* **Your goal**: Please set down each line of the material exactly.

* **Stored data**:
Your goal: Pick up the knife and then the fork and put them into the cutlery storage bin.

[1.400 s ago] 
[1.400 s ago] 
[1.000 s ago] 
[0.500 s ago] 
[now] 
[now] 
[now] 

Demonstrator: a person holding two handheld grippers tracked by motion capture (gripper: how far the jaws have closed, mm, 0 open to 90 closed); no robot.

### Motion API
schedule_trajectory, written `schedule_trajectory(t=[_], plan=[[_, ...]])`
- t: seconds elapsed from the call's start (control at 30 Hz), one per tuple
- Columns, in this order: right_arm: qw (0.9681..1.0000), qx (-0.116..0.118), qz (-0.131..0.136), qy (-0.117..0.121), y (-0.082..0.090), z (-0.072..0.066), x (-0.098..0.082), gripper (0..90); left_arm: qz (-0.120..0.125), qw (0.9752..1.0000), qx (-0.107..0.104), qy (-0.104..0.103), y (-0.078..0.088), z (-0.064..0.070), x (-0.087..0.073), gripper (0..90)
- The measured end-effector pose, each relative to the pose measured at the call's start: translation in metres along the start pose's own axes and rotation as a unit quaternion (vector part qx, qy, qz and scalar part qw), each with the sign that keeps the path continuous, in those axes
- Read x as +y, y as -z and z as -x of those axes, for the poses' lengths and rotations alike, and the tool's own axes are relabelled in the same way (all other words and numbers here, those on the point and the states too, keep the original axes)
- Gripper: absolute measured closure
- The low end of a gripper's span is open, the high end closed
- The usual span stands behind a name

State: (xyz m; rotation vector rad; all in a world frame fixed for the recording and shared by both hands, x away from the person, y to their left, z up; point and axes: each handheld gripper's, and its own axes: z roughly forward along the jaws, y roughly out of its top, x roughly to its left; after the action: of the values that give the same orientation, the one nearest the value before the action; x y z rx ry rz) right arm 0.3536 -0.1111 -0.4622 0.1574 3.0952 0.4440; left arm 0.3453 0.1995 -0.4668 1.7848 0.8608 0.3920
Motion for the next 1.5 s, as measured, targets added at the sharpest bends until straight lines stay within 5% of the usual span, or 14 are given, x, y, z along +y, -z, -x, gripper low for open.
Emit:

* **Response box**:
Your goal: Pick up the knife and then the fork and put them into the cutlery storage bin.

[1.400 s ago] 
[1.400 s ago] 
[1.000 s ago] 
[0.500 s ago] 
[now] 
[now] 
[now] 

Demonstrator: a person holding two handheld grippers tracked by motion capture (gripper: how far the jaws have closed, mm, 0 open to 90 closed); no robot.

### Motion API
schedule_trajectory, written `schedule_trajectory(t=[_], plan=[[_, ...]])`
- t: seconds elapsed from the call's start (control at 30 Hz), one per tuple
- Columns, in this order: right_arm: qw (0.9681..1.0000), qx (-0.116..0.118), qz (-0.131..0.136), qy (-0.117..0.121), y (-0.082..0.090), z (-0.072..0.066), x (-0.098..0.082), gripper (0..90); left_arm: qz (-0.120..0.125), qw (0.9752..1.0000), qx (-0.107..0.104), qy (-0.104..0.103), y (-0.078..0.088), z (-0.064..0.070), x (-0.087..0.073), gripper (0..90)
- The measured end-effector pose, each relative to the pose measured at the call's start: translation in metres along the start pose's own axes and rotation as a unit quaternion (vector part qx, qy, qz and scalar part qw), each with the sign that keeps the path continuous, in those axes
- Read x as +y, y as -z and z as -x of those axes, for the poses' lengths and rotations alike, and the tool's own axes are relabelled in the same way (all other words and numbers here, those on the point and the states too, keep the original axes)
- Gripper: absolute measured closure
- The low end of a gripper's span is open, the high end closed
- The usual span stands behind a name

State: (xyz m; rotation vector rad; all in a world frame fixed for the recording and shared by both hands, x away from the person, y to their left, z up; point and axes: each handheld gripper's, and its own axes: z roughly forward along the jaws, y roughly out of its top, x roughly to its left; after the action: of the values that give the same orientation, the one nearest the value before the action; x y z rx ry rz) right arm 0.3536 -0.1111 -0.4622 0.1574 3.0952 0.4440; left arm 0.3453 0.1995 -0.4668 1.7848 0.8608 0.3920
Motion for the next 1.5 s, as measured, targets added at the sharpest bends until straight lines stay within 5% of the usual span, or 14 are given, x, y, z along +y, -z, -x, gripper low for open.
Emit:

There is no more to the answer.